May God inspire the wise men of the Church to solve the difficulty. Each church in the case of restored intercommunion would retain its own independent government and liturgy. Anglicans and Easterns must be content with agreement in the ancient faith,--not in the uniformity of its outward expression. While the faith is unchangeable, the Church, as the bride of Christ, has been led to follow her Lord's life, and sometimes has been more absorbed in devotion to His incarnation, sometimes to His passion. The faith abides from age to age; but ceremonies and practices of devotion are the fresh outcome of the Church's love. The East and the West have their own ceremonial traditions, and the differences existing should not hinder the restoration of Christian recognition and fellowship.

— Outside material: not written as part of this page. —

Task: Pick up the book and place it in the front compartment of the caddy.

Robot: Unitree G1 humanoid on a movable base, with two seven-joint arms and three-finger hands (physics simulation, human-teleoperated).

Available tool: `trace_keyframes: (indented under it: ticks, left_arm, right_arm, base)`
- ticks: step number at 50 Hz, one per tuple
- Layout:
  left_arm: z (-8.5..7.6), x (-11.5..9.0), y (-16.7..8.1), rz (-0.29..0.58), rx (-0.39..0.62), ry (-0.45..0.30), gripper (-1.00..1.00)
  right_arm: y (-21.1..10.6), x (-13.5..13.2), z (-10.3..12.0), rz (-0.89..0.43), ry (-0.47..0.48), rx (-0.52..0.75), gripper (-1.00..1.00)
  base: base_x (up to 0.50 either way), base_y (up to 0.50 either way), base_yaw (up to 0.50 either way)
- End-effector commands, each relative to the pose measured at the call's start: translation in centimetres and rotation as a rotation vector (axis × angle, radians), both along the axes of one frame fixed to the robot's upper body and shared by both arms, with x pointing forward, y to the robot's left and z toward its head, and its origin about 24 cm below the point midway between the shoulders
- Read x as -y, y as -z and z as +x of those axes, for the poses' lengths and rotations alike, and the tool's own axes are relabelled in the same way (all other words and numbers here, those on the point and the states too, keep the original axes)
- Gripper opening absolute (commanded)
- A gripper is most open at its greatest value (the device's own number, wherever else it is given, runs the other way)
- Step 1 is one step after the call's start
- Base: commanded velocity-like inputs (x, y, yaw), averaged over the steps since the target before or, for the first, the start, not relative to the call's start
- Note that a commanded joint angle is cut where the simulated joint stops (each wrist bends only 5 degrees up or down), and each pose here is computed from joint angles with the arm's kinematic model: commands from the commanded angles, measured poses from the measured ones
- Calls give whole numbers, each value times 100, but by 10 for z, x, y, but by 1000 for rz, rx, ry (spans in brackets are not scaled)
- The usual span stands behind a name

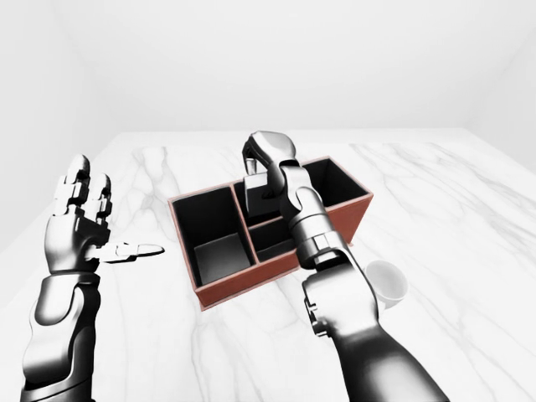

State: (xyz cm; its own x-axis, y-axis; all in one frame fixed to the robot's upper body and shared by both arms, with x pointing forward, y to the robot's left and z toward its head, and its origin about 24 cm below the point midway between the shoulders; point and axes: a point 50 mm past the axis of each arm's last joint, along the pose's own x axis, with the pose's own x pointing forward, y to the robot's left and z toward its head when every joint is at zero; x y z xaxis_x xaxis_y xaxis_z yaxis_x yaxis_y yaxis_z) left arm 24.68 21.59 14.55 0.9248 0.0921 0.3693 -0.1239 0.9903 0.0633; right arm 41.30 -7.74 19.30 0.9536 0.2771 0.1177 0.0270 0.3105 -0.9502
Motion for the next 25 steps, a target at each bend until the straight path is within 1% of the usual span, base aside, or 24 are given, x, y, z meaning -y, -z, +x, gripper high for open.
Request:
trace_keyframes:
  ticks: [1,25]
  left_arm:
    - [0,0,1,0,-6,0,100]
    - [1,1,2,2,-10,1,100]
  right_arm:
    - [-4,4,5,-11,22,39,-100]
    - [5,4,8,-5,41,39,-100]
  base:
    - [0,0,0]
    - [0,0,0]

If a reunion of Christendom is to be attained, it will come through the union of the Anglican and Eastern Churches. It is in this direction the safe guiding providence of God directs His people. It requires largeness of vision and generous toleration of unessential differences, and much of the charity that hopeth all things, believeth all things, and of the faith that believes that with God all things are possible. For so glorious a consummation Anglicans must be willing to recognize the devotion, the missionary zeal, and the orthodoxy of the Russian and Greek Churches. The cause of the reunion of Christendom is the dearest to the heart of Christ. What saints have longed and prayed for, let the Catholics of to-day labor to accomplish. We can do much by learning more of the Easterns and their worship, and studying their catechism. The all-availing power of the Holy Sacrifice is ours and the promise of answer to prayer in His Name. May the sacrifice of the altar be more frequently offered for the reunion of Christendom, and the prayer of blessed Bishop Andrews be more in use among us!--
Bless, O Gracious Father, thy Holy Catholic Church; fill it with truth and grace; where it is corrupt, purge it; where it is in error, direct it; where it is superstitious, rectify it; where it is amiss, reform it; where it is right, strengthen and confirm it; where it is divided and rent asunder, heal the breaches of it; O Thou Holy One of Israel; through Jesus Christ our Lord.
Jesu hear, Jesu bless, Jesu answer our petition, for thy Mercy's sake. Laus Deo.